Cineworld Individual Shareholders Group has filed a motion to oppose the Restructuring Plan proposed by Cineworld and its Creditors under the Chapter 11 Bankruptcy Case.

The text of the opposition motion below:

OBJECTION TO DEBTORS JOINT CHAPTER 11 PLAN OF REORGANIZATION OF
CINEWORLD GROUP PLC AND ITS DEBTOR SUBSIDIARIES

A Group of Individual Shareholders of Cineworld Plc., collectively owning more than 7% of the company's free float stock, represented by Ionut-Lucian Grama and Kamal Tiwari (the Individual Shareholders Group), hereby submit this objection (the "Objection") to Debtors' Joint Chapter 11 Plan Of Reorganization Of Cineworld Group Plc And Its Debtor Subsidiaries (the Plan).

BACKGROUND
The Debtors submitted the Plan in an inexplicably expeditious manner, omitting what we consider to be fundamental, and critical pre-requisites to such submission.

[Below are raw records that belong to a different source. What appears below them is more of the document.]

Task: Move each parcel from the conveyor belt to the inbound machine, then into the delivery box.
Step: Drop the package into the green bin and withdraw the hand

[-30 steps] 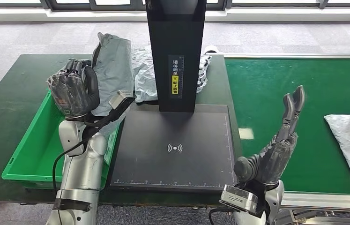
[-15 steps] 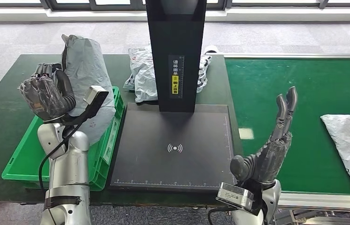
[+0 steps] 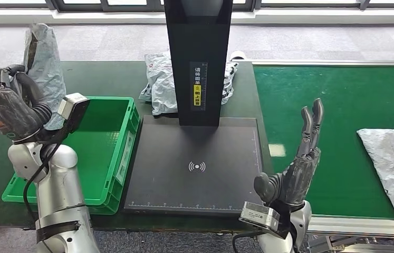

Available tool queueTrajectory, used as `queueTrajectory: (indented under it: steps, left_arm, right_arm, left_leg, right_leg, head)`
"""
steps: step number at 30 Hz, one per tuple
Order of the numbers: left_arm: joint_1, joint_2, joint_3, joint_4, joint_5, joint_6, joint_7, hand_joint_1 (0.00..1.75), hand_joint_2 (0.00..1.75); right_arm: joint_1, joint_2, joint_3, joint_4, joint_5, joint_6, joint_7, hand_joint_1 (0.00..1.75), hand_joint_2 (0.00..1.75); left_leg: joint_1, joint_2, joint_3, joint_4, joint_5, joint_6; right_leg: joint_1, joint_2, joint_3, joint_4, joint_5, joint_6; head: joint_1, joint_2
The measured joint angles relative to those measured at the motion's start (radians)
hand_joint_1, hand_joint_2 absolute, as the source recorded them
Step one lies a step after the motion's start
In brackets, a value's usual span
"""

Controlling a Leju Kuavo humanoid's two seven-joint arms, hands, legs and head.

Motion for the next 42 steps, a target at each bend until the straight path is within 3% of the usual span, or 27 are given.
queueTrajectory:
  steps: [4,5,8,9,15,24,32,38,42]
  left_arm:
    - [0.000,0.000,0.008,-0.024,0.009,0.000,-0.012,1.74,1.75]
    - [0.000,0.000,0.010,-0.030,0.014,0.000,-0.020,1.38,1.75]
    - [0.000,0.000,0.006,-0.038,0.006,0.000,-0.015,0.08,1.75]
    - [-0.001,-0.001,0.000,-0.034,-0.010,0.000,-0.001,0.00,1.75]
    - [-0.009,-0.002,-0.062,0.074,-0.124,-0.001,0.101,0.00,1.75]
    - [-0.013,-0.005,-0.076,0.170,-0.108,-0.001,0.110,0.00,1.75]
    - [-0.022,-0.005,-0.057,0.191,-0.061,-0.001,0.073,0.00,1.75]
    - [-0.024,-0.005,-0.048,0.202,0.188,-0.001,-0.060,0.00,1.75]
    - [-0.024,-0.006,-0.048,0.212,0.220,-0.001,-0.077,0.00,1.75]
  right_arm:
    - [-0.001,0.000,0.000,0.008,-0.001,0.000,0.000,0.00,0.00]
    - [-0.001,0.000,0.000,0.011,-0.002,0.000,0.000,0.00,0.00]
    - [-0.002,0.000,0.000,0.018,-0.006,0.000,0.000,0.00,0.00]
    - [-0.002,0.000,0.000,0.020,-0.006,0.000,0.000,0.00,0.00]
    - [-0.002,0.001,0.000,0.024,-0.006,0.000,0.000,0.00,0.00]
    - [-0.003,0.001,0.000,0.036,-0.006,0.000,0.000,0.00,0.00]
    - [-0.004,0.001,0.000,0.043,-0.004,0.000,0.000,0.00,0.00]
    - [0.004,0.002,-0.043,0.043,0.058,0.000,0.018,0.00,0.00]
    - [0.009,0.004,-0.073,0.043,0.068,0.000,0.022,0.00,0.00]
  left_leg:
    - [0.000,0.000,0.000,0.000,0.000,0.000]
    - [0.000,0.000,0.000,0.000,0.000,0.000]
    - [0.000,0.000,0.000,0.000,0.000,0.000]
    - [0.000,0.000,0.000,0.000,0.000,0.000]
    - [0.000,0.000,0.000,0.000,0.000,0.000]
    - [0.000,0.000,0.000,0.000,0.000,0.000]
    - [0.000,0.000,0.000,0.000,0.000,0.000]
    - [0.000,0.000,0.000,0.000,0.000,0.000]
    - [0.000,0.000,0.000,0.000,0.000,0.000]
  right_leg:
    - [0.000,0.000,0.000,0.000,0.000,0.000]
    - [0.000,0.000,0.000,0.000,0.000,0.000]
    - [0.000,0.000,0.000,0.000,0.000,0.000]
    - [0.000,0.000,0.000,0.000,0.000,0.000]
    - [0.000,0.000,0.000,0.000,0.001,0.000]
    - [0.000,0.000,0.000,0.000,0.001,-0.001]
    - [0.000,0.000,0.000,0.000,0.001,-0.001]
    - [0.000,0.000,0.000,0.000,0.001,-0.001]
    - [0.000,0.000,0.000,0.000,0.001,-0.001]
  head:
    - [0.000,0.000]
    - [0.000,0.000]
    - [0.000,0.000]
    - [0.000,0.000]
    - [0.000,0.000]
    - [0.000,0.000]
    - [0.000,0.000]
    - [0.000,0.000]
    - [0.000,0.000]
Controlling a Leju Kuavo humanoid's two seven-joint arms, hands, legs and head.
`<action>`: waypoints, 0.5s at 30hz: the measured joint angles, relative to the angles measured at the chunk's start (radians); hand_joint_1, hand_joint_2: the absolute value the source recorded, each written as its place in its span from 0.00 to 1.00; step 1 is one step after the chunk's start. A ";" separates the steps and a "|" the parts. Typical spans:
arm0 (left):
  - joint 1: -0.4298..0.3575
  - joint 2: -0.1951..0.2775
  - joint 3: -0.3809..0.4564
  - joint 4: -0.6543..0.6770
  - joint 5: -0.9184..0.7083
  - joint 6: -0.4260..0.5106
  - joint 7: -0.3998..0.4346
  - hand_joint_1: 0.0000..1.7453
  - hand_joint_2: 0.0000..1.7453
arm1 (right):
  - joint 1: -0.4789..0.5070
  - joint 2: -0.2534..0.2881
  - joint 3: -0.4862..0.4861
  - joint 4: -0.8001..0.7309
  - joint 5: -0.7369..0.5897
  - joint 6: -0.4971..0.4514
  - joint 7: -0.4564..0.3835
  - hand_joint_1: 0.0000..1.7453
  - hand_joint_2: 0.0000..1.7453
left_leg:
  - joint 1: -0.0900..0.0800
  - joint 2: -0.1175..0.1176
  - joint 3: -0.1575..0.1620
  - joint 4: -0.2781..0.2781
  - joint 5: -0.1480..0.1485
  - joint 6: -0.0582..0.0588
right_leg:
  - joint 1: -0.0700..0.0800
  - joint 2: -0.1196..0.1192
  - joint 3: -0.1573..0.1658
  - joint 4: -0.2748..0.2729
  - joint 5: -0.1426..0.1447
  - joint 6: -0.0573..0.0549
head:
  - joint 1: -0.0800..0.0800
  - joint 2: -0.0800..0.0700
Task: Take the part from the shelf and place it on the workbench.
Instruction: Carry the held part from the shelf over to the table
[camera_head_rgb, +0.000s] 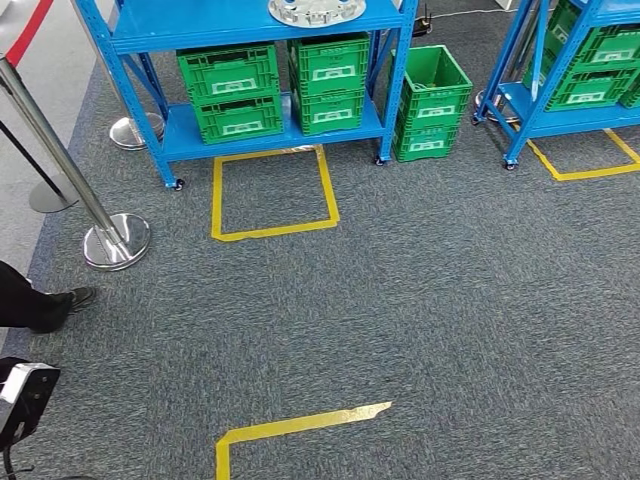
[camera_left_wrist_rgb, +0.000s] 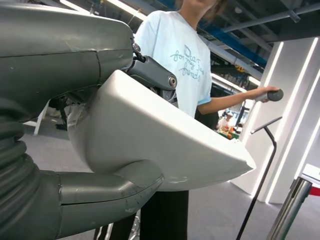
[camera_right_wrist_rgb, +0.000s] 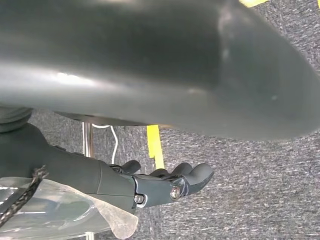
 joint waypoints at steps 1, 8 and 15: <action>0.001 -0.002 0.000 0.000 -0.001 -0.002 -0.001 0.84 1.00 | 0.000 0.000 0.000 0.000 0.000 0.008 -0.004 0.00 0.00 | 0.000 0.000 0.000 0.000 0.000 0.000 | 0.000 0.000 0.000 0.000 0.000 0.000 | 0.000 0.000; 0.003 -0.006 0.002 0.000 -0.001 -0.004 -0.003 0.84 1.00 | 0.000 0.000 0.000 0.001 0.000 0.018 -0.008 0.00 0.00 | 0.000 0.000 0.000 0.000 0.000 0.000 | 0.000 0.000 0.000 0.000 0.000 0.000 | 0.000 0.000; 0.003 -0.009 0.004 0.000 -0.001 -0.004 -0.005 0.84 1.00 | 0.000 0.000 0.000 0.001 0.000 0.021 -0.009 0.00 0.00 | 0.000 0.000 0.000 0.000 0.000 0.000 | 0.000 0.000 0.000 0.000 0.000 0.000 | 0.000 0.000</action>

Firstly, since the Plan is centred on a complete restructuring of ownership and on financial recoveries, such Plan submission needs to be preceded by a factual, referential, clear and forward-looking valuation of the company, executed by an expert valuator named by the Court. Such a valuation never took place, or if it did, it happened behind closed doors and was never brought forward to the attention of the Court and other involved parties, except those parties which have collectively agreed and submitted the Plan. Such a valuation should have constituted the basis for any calculations, references or determinations included in the Plan. Instead, what we have is a vicious circle, where the same parties that structure and submit the Plan are the ones mainly benefiting from it. Restructuring and recoveries should have a precise, scientific determination, based on the value of the company to be restructured, and not be arbitrarily determined and agreed by the group of parties submitting the Plan. One or more parties cannot decide on actions like, for instance, swapping a certain amount of debt for equity, or direct equity allocation, or rights offering, before determining the value of the company as the supreme reference for any such actions. Otherwise, without such an expertise used as a reference, the entire process becomes subjective, one-sided, and potentially flawed. Given the extraordinary circumstances of the cinema industry over the last 2 years, any such valuation would need to be fully aligned with the box-office evolution and forecasts, rather than on the current financial indices and ratios of the company. A quick look at the year-to-date box office will show that it is getting very close to where it used to be before the pandemic, and when the value of Cineworld was in excess of 11 billion dollars. Now, the company is about to be "transacted" for a mere half of that value.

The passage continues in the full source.